*WHAT TO DO*: State, as a number alone, how many lines of the data contain the string "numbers".

*PROVIDED MATERIAL*:
◇ ◇ ◇ ◇

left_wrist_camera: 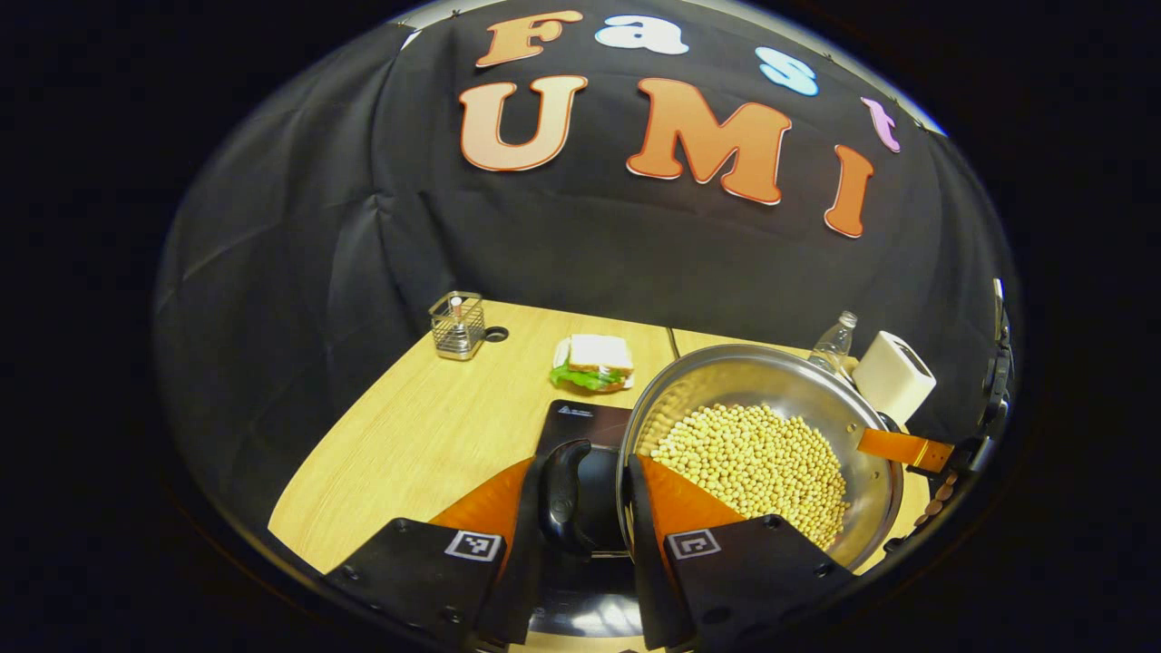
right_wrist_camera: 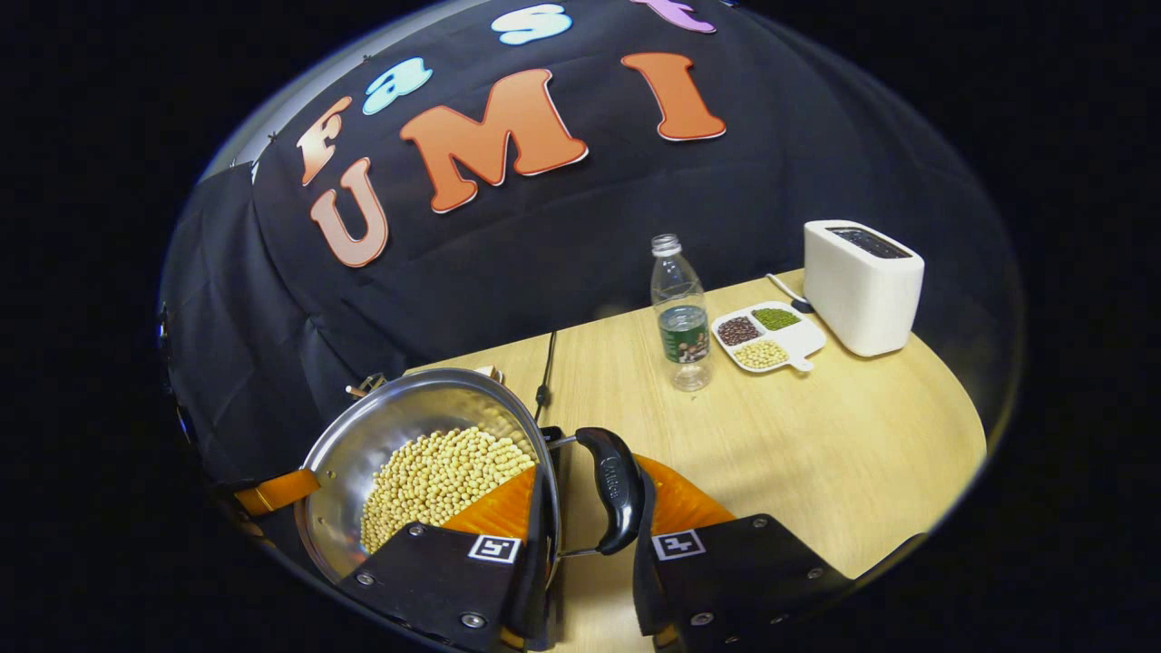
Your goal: First push the handle of the pot to place it horizontally, then grasp the pot with both hands and set it on the induction cooktop.
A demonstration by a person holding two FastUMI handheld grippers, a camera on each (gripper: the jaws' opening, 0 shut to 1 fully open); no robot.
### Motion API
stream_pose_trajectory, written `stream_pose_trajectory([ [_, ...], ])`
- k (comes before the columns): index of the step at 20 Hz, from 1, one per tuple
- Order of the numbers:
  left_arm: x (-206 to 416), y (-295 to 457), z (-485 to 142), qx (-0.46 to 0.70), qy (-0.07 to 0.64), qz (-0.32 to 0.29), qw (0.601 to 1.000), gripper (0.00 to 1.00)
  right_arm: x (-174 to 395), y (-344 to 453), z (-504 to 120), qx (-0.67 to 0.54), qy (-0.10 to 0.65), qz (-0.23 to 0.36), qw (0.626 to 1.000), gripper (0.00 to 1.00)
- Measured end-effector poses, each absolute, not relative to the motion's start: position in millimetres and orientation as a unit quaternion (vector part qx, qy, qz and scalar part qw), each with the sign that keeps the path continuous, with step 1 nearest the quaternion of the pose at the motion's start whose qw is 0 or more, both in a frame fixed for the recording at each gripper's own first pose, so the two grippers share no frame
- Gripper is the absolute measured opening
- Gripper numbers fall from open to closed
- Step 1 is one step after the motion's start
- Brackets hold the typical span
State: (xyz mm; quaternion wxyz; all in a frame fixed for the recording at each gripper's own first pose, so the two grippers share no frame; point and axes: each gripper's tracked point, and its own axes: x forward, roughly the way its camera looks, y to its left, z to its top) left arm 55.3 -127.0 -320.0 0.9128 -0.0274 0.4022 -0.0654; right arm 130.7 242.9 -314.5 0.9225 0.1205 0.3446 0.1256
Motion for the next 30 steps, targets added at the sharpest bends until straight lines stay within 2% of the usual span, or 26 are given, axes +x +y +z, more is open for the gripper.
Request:
stream_pose_trajectory([
  [2, 59, -110, -326, -0.028, 0.407, -0.058, 0.911, 0.55, 130, 260, -322, 0.119, 0.351, 0.132, 0.919, 0.39],
  [5, 64, -97, -339, -0.023, 0.413, -0.052, 0.909, 0.52, 131, 275, -336, 0.118, 0.361, 0.138, 0.915, 0.39],
  [6, 64, -94, -342, -0.023, 0.415, -0.052, 0.908, 0.55, 132, 280, -340, 0.116, 0.365, 0.139, 0.913, 0.39],
  [8, 67, -93, -349, -0.024, 0.420, -0.054, 0.905, 0.55, 132, 284, -347, 0.114, 0.370, 0.136, 0.912, 0.39],
  [9, 68, -90, -355, -0.027, 0.423, -0.054, 0.904, 0.50, 132, 287, -350, 0.114, 0.370, 0.135, 0.912, 0.39],
  [11, 69, -86, -368, -0.030, 0.433, -0.055, 0.899, 0.50, 131, 289, -358, 0.111, 0.377, 0.133, 0.910, 0.39],
  [12, 68, -85, -373, -0.031, 0.436, -0.056, 0.898, 0.55, 131, 290, -362, 0.110, 0.381, 0.132, 0.908, 0.39],
  [13, 68, -84, -375, -0.032, 0.438, -0.056, 0.897, 0.51, 130, 291, -364, 0.110, 0.384, 0.132, 0.907, 0.39],
  [14, 68, -83, -377, -0.032, 0.439, -0.057, 0.896, 0.55, 130, 293, -367, 0.110, 0.385, 0.132, 0.907, 0.39],
  [18, 68, -81, -385, -0.031, 0.444, -0.063, 0.893, 0.51, 128, 294, -371, 0.105, 0.390, 0.130, 0.906, 0.39],
  [22, 69, -81, -393, -0.034, 0.450, -0.066, 0.890, 0.53, 125, 294, -377, 0.104, 0.397, 0.124, 0.903, 0.39],
  [25, 70, -81, -394, -0.040, 0.448, -0.070, 0.890, 0.55, 125, 293, -374, 0.098, 0.389, 0.122, 0.908, 0.41],
  [28, 69, -80, -397, -0.043, 0.451, -0.067, 0.889, 0.57, 125, 293, -373, 0.095, 0.388, 0.125, 0.908, 0.47],
  [29, 67, -79, -398, -0.040, 0.453, -0.065, 0.888, 0.58, 124, 292, -372, 0.098, 0.388, 0.127, 0.908, 0.51],
  [30, 70, -82, -392, -0.043, 0.446, -0.067, 0.892, 0.64, 123, 293, -369, 0.102, 0.391, 0.129, 0.906, 0.54],
])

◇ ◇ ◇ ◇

*SOLUTION TO THIS TASK*: 2